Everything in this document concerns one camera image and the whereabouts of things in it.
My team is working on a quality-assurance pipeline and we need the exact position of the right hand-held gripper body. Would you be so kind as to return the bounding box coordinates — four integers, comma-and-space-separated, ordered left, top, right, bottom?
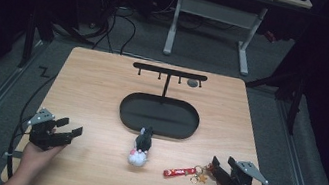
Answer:
216, 156, 273, 185

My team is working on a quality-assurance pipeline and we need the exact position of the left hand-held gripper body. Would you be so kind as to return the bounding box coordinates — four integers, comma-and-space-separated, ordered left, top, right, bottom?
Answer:
23, 105, 78, 156

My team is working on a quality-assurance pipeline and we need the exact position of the red bar keychain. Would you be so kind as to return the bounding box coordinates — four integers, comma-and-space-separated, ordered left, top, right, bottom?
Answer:
161, 158, 213, 185

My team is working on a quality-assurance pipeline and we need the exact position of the grey and white plush keychain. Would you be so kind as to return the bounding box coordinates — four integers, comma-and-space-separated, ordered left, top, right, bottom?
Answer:
125, 123, 157, 170

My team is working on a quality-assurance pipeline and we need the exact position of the black oval stand base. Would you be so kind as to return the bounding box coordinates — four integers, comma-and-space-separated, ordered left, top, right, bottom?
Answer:
115, 60, 209, 143

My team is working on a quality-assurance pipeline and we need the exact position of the person's left hand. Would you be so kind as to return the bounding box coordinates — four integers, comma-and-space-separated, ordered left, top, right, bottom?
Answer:
18, 137, 67, 175

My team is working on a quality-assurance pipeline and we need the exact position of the grey round table grommet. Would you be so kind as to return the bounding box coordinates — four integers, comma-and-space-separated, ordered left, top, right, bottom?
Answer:
185, 77, 201, 90

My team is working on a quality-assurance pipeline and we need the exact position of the black metal stand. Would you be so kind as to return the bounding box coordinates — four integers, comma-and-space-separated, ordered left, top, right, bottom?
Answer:
237, 35, 314, 137
17, 3, 61, 74

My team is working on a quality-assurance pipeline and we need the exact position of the small red floor object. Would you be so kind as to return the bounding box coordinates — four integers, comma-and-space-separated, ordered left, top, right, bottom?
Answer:
262, 29, 279, 45

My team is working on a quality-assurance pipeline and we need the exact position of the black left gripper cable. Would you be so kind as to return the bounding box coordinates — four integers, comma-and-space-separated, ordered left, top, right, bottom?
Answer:
2, 69, 59, 185

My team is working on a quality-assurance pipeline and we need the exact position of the grey table edge bracket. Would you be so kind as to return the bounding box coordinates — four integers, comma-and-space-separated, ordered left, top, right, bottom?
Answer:
2, 149, 24, 162

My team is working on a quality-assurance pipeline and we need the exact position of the bundle of black floor cables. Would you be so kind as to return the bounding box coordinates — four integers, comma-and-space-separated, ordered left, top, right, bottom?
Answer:
87, 0, 142, 58

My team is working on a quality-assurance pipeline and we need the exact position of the white frame wooden desk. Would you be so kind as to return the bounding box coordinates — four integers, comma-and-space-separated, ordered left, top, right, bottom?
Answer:
85, 0, 315, 86

========

- _Task requirements_: Since the copy must hold no pictures, repeat everything else in the records exactly as written.

- _Solution_:
Everything in this document concerns one camera image and the whereabouts of things in it.
My team is working on a quality-assurance pipeline and we need the exact position of the right hand-held gripper body. Would you be so kind as to return the bounding box coordinates — four integers, comma-and-space-separated, ordered left, top, right, bottom?
Answer:
216, 156, 273, 185

My team is working on a quality-assurance pipeline and we need the exact position of the left hand-held gripper body. Would you be so kind as to return the bounding box coordinates — four integers, comma-and-space-separated, ordered left, top, right, bottom?
Answer:
23, 105, 78, 156

My team is working on a quality-assurance pipeline and we need the exact position of the red bar keychain. Would you be so kind as to return the bounding box coordinates — four integers, comma-and-space-separated, ordered left, top, right, bottom?
Answer:
161, 158, 213, 185

My team is working on a quality-assurance pipeline and we need the exact position of the grey and white plush keychain. Would you be so kind as to return the bounding box coordinates — four integers, comma-and-space-separated, ordered left, top, right, bottom?
Answer:
125, 123, 157, 170

My team is working on a quality-assurance pipeline and we need the exact position of the black oval stand base. Would you be so kind as to return the bounding box coordinates — four integers, comma-and-space-separated, ordered left, top, right, bottom?
Answer:
115, 60, 209, 143

My team is working on a quality-assurance pipeline and we need the exact position of the person's left hand. Would you be so kind as to return the bounding box coordinates — four integers, comma-and-space-separated, ordered left, top, right, bottom?
Answer:
18, 137, 67, 175

My team is working on a quality-assurance pipeline and we need the exact position of the grey round table grommet. Would you be so kind as to return the bounding box coordinates — four integers, comma-and-space-separated, ordered left, top, right, bottom?
Answer:
185, 77, 201, 90

My team is working on a quality-assurance pipeline and we need the exact position of the black metal stand. Would you be so kind as to return the bounding box coordinates — four integers, comma-and-space-separated, ordered left, top, right, bottom?
Answer:
237, 35, 314, 137
17, 3, 61, 74

My team is working on a quality-assurance pipeline and we need the exact position of the small red floor object. Would you be so kind as to return the bounding box coordinates — four integers, comma-and-space-separated, ordered left, top, right, bottom?
Answer:
262, 29, 279, 45

My team is working on a quality-assurance pipeline and we need the exact position of the black left gripper cable. Would you be so kind as to return the bounding box coordinates — four integers, comma-and-space-separated, ordered left, top, right, bottom?
Answer:
2, 69, 59, 185

My team is working on a quality-assurance pipeline and we need the exact position of the grey table edge bracket. Would you be so kind as to return the bounding box coordinates — four integers, comma-and-space-separated, ordered left, top, right, bottom?
Answer:
2, 149, 24, 162

My team is working on a quality-assurance pipeline and we need the exact position of the bundle of black floor cables. Would you be so kind as to return the bounding box coordinates — four integers, comma-and-space-separated, ordered left, top, right, bottom?
Answer:
87, 0, 142, 58

My team is working on a quality-assurance pipeline and we need the exact position of the white frame wooden desk. Would you be so kind as to return the bounding box coordinates — four integers, comma-and-space-separated, ordered left, top, right, bottom?
Answer:
85, 0, 315, 86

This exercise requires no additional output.